Collected data
────────────────────

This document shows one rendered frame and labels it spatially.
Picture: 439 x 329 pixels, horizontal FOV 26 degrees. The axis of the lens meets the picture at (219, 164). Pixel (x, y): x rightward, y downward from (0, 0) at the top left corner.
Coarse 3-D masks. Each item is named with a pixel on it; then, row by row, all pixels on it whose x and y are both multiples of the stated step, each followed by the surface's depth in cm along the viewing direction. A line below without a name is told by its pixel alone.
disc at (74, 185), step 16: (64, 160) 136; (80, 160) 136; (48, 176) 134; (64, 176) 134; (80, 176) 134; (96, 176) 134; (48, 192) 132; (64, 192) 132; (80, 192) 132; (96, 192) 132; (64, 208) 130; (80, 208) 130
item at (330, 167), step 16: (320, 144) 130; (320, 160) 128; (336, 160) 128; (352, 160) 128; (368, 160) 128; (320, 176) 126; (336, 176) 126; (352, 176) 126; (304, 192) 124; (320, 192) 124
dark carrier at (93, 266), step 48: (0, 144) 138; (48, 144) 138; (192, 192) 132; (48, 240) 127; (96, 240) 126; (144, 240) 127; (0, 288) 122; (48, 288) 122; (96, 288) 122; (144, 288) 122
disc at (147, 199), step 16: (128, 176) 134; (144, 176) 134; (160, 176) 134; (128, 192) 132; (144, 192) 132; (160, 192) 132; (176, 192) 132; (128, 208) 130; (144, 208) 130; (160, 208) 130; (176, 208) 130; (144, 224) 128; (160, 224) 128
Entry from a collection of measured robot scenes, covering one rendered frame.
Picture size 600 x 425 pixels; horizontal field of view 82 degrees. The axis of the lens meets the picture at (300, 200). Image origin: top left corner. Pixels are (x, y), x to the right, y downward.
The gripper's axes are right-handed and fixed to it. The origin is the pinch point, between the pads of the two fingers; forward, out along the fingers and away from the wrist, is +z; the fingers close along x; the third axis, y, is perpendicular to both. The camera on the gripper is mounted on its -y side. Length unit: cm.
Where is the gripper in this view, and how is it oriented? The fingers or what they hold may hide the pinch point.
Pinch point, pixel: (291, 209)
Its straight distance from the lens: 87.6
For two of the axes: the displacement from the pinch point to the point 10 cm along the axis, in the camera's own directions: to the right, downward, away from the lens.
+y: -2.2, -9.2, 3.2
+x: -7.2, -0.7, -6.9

────────────────────

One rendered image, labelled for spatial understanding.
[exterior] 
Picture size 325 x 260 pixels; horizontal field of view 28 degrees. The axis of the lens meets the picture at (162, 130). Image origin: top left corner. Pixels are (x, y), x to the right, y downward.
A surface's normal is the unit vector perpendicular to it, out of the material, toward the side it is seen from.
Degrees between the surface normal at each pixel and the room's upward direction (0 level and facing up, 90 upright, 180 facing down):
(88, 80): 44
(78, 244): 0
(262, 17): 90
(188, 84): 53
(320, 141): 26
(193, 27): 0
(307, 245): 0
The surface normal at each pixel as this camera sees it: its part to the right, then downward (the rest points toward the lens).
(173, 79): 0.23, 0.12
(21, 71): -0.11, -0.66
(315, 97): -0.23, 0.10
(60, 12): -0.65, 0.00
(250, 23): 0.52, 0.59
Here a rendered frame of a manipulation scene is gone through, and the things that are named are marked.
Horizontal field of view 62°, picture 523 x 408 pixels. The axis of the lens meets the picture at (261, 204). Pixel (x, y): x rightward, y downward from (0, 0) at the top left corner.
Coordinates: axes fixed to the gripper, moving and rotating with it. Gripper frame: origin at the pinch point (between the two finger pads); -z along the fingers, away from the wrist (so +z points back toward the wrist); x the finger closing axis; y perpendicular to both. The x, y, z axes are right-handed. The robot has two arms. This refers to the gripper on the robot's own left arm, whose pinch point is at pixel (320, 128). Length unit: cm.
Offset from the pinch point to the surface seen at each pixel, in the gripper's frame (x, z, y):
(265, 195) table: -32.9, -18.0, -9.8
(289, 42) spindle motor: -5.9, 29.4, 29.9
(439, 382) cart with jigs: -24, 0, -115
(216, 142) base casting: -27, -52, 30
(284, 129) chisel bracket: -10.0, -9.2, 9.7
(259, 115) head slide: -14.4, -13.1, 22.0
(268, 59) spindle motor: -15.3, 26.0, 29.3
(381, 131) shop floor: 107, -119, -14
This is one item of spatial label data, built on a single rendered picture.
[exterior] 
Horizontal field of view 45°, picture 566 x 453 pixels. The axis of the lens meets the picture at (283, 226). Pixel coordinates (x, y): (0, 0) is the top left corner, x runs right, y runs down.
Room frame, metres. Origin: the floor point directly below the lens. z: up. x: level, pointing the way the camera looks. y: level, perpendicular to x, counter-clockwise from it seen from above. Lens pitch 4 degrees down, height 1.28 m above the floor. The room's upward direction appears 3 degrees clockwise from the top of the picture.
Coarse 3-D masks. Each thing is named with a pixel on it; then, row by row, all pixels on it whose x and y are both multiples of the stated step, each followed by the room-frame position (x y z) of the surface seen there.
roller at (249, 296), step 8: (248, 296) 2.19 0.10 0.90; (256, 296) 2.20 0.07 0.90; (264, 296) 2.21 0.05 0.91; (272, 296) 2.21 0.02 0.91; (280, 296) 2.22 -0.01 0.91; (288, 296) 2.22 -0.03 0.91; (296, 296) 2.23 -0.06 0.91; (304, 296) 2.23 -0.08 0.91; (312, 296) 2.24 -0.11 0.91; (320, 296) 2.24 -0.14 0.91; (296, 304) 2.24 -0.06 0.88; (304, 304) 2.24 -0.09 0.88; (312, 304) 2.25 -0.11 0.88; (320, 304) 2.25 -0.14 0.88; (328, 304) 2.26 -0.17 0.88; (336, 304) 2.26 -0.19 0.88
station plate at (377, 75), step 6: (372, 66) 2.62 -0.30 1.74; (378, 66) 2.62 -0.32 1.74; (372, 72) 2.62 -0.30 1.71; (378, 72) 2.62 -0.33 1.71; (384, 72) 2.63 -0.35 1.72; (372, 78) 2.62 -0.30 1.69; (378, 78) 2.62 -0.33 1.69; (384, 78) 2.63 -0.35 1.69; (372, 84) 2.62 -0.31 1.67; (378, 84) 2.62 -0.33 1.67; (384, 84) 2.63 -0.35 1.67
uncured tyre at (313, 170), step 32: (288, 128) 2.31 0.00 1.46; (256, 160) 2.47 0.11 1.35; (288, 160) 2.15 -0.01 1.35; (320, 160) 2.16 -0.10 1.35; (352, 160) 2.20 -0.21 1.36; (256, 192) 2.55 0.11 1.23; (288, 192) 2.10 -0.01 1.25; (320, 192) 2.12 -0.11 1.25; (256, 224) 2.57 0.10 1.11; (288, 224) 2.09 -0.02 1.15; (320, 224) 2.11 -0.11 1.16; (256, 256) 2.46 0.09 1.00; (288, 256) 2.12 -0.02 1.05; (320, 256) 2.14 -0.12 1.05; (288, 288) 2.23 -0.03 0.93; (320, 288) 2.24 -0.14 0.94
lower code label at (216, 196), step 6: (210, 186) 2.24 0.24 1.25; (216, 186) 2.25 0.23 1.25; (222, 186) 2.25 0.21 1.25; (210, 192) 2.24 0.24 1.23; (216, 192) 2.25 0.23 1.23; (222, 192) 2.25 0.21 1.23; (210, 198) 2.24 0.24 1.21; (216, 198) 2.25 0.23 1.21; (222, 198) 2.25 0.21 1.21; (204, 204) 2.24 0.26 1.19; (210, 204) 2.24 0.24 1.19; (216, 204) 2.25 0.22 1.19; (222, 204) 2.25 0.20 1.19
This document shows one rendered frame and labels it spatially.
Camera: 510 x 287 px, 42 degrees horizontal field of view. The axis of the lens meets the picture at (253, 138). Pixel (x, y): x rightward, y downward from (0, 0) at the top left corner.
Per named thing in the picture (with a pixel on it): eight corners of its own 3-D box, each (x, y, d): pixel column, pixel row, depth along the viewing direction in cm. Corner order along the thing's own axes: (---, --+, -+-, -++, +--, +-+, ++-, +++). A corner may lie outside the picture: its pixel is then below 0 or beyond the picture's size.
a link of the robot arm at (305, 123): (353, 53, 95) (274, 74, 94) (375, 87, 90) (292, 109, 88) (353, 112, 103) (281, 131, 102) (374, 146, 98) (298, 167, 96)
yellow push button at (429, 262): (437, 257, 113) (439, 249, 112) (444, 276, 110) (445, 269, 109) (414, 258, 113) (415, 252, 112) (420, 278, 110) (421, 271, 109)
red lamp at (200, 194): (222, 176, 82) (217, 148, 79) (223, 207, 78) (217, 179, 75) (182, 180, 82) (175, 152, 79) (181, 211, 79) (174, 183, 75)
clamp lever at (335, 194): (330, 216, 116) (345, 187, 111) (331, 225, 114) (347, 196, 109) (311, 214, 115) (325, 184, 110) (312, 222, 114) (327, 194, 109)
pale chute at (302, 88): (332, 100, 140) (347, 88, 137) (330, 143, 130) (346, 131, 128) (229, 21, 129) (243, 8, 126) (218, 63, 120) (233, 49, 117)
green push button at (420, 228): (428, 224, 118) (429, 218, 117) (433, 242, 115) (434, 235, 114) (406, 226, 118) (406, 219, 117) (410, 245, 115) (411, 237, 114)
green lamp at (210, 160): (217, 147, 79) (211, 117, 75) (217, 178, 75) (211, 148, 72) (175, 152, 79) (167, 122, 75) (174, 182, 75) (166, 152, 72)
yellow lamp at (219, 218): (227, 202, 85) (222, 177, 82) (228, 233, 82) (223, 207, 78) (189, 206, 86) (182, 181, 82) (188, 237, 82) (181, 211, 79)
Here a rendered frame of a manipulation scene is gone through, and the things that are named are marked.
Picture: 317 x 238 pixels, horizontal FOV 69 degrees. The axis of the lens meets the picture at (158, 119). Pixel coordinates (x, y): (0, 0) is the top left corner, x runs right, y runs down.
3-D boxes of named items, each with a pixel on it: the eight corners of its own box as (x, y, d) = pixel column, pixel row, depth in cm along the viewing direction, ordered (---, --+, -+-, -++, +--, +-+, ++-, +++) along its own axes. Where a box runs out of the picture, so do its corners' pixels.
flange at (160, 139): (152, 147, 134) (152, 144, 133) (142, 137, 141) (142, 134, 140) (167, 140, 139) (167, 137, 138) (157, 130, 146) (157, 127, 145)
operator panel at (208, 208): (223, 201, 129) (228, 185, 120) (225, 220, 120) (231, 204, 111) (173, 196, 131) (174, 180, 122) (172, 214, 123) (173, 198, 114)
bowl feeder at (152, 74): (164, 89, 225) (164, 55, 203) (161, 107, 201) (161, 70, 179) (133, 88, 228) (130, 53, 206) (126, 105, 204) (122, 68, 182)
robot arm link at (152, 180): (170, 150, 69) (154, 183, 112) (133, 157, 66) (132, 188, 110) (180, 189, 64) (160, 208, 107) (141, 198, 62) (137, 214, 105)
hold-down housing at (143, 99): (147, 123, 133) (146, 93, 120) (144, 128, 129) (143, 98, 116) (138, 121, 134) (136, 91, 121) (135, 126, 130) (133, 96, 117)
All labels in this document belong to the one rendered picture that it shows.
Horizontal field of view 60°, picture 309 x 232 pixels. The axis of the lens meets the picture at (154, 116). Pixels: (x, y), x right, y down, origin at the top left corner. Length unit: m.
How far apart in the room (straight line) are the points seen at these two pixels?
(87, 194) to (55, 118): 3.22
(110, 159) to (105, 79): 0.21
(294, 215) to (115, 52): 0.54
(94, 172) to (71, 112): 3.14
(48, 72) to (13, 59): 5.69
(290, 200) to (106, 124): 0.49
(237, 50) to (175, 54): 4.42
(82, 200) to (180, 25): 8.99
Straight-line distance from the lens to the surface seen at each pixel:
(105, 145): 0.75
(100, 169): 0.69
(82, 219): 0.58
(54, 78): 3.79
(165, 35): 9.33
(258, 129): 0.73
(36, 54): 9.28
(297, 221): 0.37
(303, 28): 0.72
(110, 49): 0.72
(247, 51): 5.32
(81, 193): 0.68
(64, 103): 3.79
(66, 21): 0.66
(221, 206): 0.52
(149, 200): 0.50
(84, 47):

────────────────────

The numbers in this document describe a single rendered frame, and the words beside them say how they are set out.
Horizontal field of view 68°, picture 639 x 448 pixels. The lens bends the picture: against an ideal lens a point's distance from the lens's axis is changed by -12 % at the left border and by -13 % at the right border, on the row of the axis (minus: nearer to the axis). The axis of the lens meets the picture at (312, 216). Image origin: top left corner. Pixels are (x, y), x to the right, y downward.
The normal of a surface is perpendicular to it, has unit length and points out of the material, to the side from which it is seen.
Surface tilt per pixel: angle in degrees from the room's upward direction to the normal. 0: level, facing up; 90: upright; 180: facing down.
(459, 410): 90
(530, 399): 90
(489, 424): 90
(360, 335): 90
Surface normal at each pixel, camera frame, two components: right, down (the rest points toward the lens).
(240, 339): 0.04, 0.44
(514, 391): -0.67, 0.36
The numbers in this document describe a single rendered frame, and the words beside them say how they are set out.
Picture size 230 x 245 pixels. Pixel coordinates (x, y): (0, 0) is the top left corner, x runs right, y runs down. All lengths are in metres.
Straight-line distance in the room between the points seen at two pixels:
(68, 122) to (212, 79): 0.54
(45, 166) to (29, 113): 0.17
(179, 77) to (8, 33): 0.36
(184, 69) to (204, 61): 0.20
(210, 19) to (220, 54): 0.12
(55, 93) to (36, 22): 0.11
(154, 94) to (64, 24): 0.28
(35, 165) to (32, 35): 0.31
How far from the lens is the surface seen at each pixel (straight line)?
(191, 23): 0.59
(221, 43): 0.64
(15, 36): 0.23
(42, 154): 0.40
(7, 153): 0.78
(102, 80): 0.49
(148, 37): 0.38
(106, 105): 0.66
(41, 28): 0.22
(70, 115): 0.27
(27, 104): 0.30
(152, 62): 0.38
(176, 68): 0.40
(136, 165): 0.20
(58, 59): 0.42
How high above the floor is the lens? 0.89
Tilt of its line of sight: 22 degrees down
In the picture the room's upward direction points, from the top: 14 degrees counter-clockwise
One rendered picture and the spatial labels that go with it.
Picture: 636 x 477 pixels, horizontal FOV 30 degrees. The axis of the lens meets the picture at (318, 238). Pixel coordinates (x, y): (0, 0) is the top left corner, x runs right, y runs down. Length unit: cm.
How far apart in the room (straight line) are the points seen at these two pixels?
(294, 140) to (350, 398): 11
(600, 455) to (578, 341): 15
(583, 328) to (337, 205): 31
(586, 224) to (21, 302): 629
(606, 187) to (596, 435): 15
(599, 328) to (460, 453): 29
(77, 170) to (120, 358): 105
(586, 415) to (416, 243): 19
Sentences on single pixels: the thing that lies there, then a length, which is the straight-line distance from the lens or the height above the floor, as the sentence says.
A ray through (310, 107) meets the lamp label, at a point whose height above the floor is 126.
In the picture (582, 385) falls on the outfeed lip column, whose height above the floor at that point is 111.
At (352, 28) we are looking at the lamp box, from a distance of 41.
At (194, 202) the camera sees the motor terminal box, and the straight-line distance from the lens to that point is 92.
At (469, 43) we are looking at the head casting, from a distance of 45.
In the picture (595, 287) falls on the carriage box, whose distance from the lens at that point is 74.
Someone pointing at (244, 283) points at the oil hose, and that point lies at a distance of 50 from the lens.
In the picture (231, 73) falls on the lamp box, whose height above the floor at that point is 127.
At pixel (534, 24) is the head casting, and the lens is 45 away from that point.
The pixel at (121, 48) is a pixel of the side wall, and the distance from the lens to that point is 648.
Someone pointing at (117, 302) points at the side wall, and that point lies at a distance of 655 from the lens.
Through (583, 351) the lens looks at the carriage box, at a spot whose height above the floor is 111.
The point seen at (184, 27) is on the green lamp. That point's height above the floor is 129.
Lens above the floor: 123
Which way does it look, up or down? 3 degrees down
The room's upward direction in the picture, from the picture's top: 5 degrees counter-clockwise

────────────────────

- _Task details_:
Only the lines above that include the word "axes" belong in the answer; copy each one.

- _Exercise response_:
The gripper's axes are right-handed and fixed to it. The origin is the pinch point, between the pads of the two fingers; forward, out along the fingers and away from the wrist, is +z; the fingers close along x; the third axis, y, is perpendicular to both. The camera on the gripper is mounted on its -y side. Length unit: cm.
For two of the axes: the displacement from the pinch point to the point 10 cm along the axis, in the camera's own directions: to the right, downward, away from the lens.
Coordinates: axes fixed to the gripper, moving and rotating with it. Gripper frame: origin at the pinch point (between the two finger pads); -z along the fingers, away from the wrist (so +z points back toward the wrist); x the finger closing axis; y perpendicular to both. The x, y, z axes are right-handed. The robot has two arms. This refers to the gripper on the robot's own left arm, whose pinch point is at pixel (320, 128). Length unit: cm.
Per named thing in the picture (with a pixel on it): eight corners of its own 3-D box, each (x, y, d): pixel column, pixel row, depth along the viewing direction in cm. Corner order along the thing's own axes: (---, --+, -+-, -++, +--, +-+, ++-, +++). A corner may lie outside the picture: its pixel is then below 0 or beyond the picture's size.
3-D boxes of named items, each with a pixel on it: the eight corners of its own box as (x, y, d) = pixel column, pixel row, depth in cm along the viewing direction, ordered (---, --+, -+-, -++, +--, +-+, ++-, +++) along its own axes. Where a box runs out of the picture, so do its corners' pixels.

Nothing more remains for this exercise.